ABOUT THIS EXERCISE:
Filter this material down to the lines that contain the string "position", and return those lines.
**** SUPPLIED MATERIAL ****
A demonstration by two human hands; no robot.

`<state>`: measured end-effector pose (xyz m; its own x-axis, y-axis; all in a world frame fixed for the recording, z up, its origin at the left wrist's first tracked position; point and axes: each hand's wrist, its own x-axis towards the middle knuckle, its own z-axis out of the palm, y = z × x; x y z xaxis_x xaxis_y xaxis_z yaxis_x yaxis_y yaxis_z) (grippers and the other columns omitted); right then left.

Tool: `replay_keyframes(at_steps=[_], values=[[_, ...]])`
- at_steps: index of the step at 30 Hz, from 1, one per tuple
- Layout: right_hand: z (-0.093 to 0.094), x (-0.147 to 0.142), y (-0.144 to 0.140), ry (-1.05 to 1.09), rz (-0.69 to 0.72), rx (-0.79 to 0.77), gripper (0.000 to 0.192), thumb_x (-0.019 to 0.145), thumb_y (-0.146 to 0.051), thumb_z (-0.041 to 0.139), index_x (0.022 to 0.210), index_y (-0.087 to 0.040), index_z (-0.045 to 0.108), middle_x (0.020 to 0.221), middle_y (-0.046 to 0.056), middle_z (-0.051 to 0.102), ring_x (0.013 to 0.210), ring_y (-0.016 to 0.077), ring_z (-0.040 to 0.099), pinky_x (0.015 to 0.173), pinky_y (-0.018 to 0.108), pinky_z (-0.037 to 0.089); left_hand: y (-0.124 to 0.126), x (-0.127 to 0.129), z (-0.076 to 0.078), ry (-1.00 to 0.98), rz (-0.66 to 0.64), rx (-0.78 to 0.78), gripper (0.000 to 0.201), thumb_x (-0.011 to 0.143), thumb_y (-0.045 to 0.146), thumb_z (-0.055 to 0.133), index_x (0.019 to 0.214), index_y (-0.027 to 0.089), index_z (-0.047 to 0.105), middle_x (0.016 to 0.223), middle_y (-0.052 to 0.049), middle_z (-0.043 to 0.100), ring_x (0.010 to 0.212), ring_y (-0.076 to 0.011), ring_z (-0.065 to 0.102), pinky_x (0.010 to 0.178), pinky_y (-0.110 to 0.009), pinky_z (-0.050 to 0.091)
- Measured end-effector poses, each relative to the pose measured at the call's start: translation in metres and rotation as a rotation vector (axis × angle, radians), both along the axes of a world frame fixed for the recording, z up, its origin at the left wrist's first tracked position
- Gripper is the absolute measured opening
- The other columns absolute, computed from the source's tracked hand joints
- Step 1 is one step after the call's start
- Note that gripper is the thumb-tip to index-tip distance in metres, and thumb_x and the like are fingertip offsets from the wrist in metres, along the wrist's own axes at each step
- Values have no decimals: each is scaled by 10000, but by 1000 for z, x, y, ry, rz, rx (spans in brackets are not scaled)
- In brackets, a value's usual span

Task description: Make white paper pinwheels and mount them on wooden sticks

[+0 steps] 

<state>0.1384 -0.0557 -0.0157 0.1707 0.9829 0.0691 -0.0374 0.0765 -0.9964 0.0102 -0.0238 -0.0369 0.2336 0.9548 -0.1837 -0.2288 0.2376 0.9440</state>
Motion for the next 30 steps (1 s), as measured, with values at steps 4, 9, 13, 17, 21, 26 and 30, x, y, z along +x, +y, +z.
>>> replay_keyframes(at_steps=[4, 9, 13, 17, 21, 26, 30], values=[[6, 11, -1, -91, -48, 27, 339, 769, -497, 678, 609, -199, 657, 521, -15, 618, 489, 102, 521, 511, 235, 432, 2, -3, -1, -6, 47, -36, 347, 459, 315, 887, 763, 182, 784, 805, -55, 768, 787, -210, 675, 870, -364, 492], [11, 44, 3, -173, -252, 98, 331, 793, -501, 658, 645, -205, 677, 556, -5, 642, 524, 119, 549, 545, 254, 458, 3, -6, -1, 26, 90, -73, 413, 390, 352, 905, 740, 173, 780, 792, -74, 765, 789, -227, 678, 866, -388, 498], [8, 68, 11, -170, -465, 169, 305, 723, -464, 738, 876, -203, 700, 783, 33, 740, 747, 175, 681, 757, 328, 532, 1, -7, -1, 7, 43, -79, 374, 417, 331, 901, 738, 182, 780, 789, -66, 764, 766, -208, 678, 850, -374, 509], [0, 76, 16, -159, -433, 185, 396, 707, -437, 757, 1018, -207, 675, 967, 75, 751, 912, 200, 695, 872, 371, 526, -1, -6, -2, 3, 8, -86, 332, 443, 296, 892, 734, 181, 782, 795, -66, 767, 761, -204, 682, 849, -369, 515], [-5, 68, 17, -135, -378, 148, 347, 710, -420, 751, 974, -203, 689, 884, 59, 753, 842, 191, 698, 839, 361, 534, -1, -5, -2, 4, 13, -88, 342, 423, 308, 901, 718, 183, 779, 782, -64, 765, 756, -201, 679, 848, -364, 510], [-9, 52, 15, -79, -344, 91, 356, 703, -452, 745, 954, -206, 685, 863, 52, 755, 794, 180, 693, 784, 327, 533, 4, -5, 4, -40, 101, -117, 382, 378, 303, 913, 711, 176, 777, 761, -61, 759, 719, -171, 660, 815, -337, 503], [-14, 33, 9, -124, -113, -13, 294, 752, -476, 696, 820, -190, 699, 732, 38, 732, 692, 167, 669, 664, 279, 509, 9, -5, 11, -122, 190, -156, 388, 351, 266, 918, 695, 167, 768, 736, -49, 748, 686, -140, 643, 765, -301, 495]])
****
TASK OUTPUT:
`<state>`: measured end-effector pose (xyz m; its own x-axis, y-axis; all in a world frame fixed for the recording, z up, its origin at the left wrist's first tracked position; point and axes: each hand's wrist, its own x-axis towards the middle knuckle, its own z-axis out of the palm, y = z × x; x y z xaxis_x xaxis_y xaxis_z yaxis_x yaxis_y yaxis_z) (grippers and the other columns omitted); right then left.
- Measured end-effector poses, each relative to the pose measured at the call's start: translation in metres and rotation as a rotation vector (axis × angle, radians), both along the axes of a world frame fixed for the recording, z up, its origin at the left wrist's first tracked position

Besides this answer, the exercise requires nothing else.